Nurdin Halid : Seiring Perkembangan Peradaban, Lebih dari 50 persen UU Perlindungan Konsumen Dirubah
Jakarta - Wakil Ketua Komisi VI DPR RI dari Fraksi Partai Golkar yang juga merupakan Ketua Panitia Kerja (Panja) Perubahan Rancangan Undang-Undang (RUU) Nomor 8 Tahun 1999 tentang Perlindungan Konsumen, Nurdin Halid, mengungkapkan bahwa ada banyak hal yang belum terakomodir di dalam UU tersebut. Atas hal itu, Komisi VI menginisiasi untuk melakukan pergantian undang-undang secara substansi.
"Kenapa saya katakan pengganti, bukan revisi. Karena perubahannya lebih dari lima puluh persen. Sehingga saya menilai ini bukan revisi, melainkan pengganti. Banyak hal baru yang akan dimasukan dalam RUU Perlindungan Konsumen ini. Hal itu tentu semata untuk memberikan perlindungan menyeluruh kepada konsumen," kata Nurdin kepada wartawan usai kunjungan kerja Panja RUU Perlindungan Konsumen ke fakultas Hukum, Universitas Udayana, Denpasar, Bali, Kamis (15/5/25).
Oleh sebab itu, untuk memperkaya dan melengkapi UU Perlindungan Konsumen yang baru nanti, Lanjut Nurdin, pihaknya menyerap aspirasi dari berbagai pihak, baik itu para ahli hukum dan akademisi dari berbagai universitas, serta praktiksi perlindungan Konsumen di berbagai daerah.
"Dengan banyaknya masukan dari berbagai pihak tadi maka diharapkan akan lebih komprehensif, sehingga akan memperkaya dalam penyusunan naskah akademik dan batang tubuh dari RUU Perlindungan Konsumen itu sendiri," jelasnya.
Nurdin menilai bahwa adanya perubahan sebanyak lebih 50 persen dari RUU ini salah satunya disebabkan karena berkembangnya peradaban. Di mana zaman sudah semakin canggih, khususnya terkait perkembangan teknologi lewat digital, baik itu dalam berkomunikasi, berorganisasi, bahkan bertransaksi.
Adapun salah satu masukan yang berhasil dihimpun oleh Tim Panja RUU Perlindungan Konsumen dari para akademisi dan praktisi tersebut, di antaranya terkait dengan terminologi konsumen. Menurutnya, ada sebagian pihak mengartikan konsumen sebagai pembeli dan pengguna terakhir (tidak menjual barang/jasa tersebut lagi) atau end user.

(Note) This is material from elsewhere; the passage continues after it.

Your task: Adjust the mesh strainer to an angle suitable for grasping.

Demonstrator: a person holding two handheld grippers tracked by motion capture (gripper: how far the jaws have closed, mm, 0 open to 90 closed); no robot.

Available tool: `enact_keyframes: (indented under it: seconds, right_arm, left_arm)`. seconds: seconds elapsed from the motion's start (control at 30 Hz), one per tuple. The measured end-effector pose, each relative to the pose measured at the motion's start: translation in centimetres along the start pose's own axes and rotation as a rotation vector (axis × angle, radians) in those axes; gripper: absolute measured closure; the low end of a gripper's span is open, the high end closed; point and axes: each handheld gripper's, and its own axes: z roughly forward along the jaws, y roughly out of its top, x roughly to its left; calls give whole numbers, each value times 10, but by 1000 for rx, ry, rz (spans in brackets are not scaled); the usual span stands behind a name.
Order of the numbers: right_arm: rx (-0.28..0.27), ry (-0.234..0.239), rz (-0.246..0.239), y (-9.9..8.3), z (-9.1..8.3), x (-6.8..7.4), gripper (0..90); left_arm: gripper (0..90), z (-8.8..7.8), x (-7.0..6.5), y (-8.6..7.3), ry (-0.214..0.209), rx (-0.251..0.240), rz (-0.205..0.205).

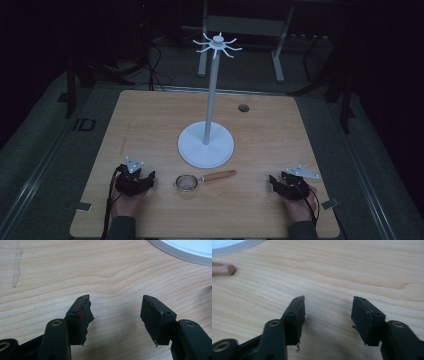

Hal itu karena jika reseller juga masuk dalam kategori sebagai konsumen maka itu lebih kepada perjanjian Business to Business, bukan produsen ke konsumen.
“Serta banyak lagi masukan yang berhasil dihimpun. Yang pasti semua masukan tersebut tentu sangat bermanfaat dalam memperkaya atau melengkapi RUU tersebut. Sehingga akan tercipta Undang-undang yang benar-benar bisa melindungi konsumen," pungkas Nurdin.